I answered this question from a person who had to convert coordinates stored as an integer to a float

I’m receiving data on coordinates as 115949833 and I need it to output as 115.949833 because I need to be able to calculate the mileage between the latitude and longitude coordinates. Both the longitude and latitude values are saved as integers with no decimal places

There are several things you can do to accomplish this:





Let’s take a look at how each of them work

Arithmetic multiplication

This is pretty simple, just multiply the integer value by 0.000001

DECLARE @pos int = 115949833 

SELECT CONVERT(decimal(10,6),@pos * 0.000001) --115.949833

Arithmetic division

This is pretty simple as well, instead of multiplying the integer value by 0.000001, we are going to divide the value by 1000000.0

DECLARE @pos int = 115949833 

SELECT CONVERT(decimal(10,6),@pos /1000000.0) --115.949833


The STUFF function is not a widely used function in the SQL Server world. Basically you can use it to inject a character (or series of characters) into a range of characters.
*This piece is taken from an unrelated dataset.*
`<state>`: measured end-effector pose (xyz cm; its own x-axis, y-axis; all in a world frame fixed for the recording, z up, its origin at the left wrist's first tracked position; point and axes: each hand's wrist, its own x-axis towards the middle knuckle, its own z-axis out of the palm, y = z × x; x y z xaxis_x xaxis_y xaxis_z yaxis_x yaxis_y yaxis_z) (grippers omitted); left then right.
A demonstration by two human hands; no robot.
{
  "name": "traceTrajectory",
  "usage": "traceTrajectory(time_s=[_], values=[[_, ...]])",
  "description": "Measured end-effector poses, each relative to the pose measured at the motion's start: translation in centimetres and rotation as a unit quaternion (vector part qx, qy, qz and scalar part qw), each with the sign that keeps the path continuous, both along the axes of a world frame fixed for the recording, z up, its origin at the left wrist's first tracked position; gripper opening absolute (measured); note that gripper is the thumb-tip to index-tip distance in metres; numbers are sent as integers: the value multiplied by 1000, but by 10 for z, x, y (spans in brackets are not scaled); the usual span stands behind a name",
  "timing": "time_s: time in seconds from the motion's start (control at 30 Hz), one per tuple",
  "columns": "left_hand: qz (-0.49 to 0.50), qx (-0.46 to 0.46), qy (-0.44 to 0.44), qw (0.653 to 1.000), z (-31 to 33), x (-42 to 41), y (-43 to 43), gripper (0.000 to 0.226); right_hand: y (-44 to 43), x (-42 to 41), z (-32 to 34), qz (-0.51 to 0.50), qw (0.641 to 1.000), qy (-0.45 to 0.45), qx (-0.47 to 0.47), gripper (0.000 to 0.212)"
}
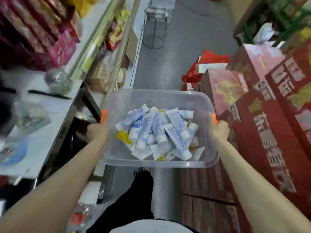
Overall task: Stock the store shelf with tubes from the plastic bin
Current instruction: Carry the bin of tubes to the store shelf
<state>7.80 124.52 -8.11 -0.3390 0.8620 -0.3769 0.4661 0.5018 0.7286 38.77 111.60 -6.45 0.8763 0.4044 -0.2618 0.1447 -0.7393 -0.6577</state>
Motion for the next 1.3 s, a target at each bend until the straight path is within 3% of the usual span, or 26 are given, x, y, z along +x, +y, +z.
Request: traceTrajectory(time_s=[0.2, 0.27, 0.33, 0.53, 0.7, 0.83, 1.03, 1.2, 1.3], values=[[-1, -8, -25, 1000, 1, 81, 169, 86, 156, 76, -3, -42, 999, 35, 1, 67], [-22, 49, -23, 998, 19, 111, 222, 79, 206, 100, 1, -49, 998, 40, -3, 58], [-37, 102, -43, 993, 22, 138, 269, 92, 251, 122, 8, -36, 999, 39, 0, 55], [-24, -8, 6, 1000, 15, 216, 428, 96, 411, 211, 7, -19, 999, 30, 18, 65], [18, 35, -47, 998, 14, 302, 564, 77, 553, 299, -4, -4, 999, 42, 29, 60], [20, 47, -49, 998, 21, 368, 671, 76, 669, 370, -3, -4, 999, 37, 34, 66], [23, 53, -41, 998, 26, 455, 825, 55, 833, 465, 1, 2, 999, 35, 40, 59], [40, 19, -54, 998, 8, 533, 971, 77, 977, 545, -6, 1, 999, 37, 38, 57], [58, 21, -80, 995, 6, 581, 1051, 75, 1059, 591, -2, 1, 999, 39, 36, 58]])
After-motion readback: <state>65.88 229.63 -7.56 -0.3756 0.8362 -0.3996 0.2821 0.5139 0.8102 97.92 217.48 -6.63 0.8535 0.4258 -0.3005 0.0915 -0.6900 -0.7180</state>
If you are using 0 then you are inserting and expanding the string, if you use a value greater than 0 then you will replace some characters

DECLARE @s varchar(100) = '1111122222'
SELECT STUFF(@S,6,0,'.') 


As you can see, when you use 0, the dot gets inserted and everything else gets shifted to the right from position 6

DECLARE @s varchar(100) = '1111122222'
SELECT STUFF(@S,6,0,'.....')


One or more characters doesn’t make a difference, the rest still gets shifted to the right

DECLARE @s varchar(100) = '1111122222'
SELECT STUFF(@S,6,5,'.....')


Since we used 5, the 5 left most characters after position 6 get replaced by our dots

DECLARE @s varchar(100) = '1111122222'
SELECT STUFF(@S,6,2,'.....')


Now we used 2 instead of 5, as you can see 3 (5-2) are still there from the original value

Here is then how you would use the STUFF function to inject a dot into the value

DECLARE @pos int = 115949833 

SELECT CONVERT(decimal(10,6),(STUFF(@pos,4,0,'.'))) --115.949833


This is pretty easy, you grab the first 3 characters with left, add a dot and grab the last 6 characters with right

DECLARE @pos int = 115949833 

SELECT LEFT(@pos,3) +'.' + RIGHT(@pos,6)--115.949833


Substring is similar to using left and right but you need to give it a start position and end position. You need first to convert to char or vachar because substring can’t be used on an integer data type directly

DECLARE @pos int = 115949833 

SELECT SUBSTRING(CONVERT(CHAR(9),@pos),1,3) +'.' + SUBSTRING(CONVERT(CHAR(9),@pos),4,6) --115.949833

That is all for this post, any other way you would have used?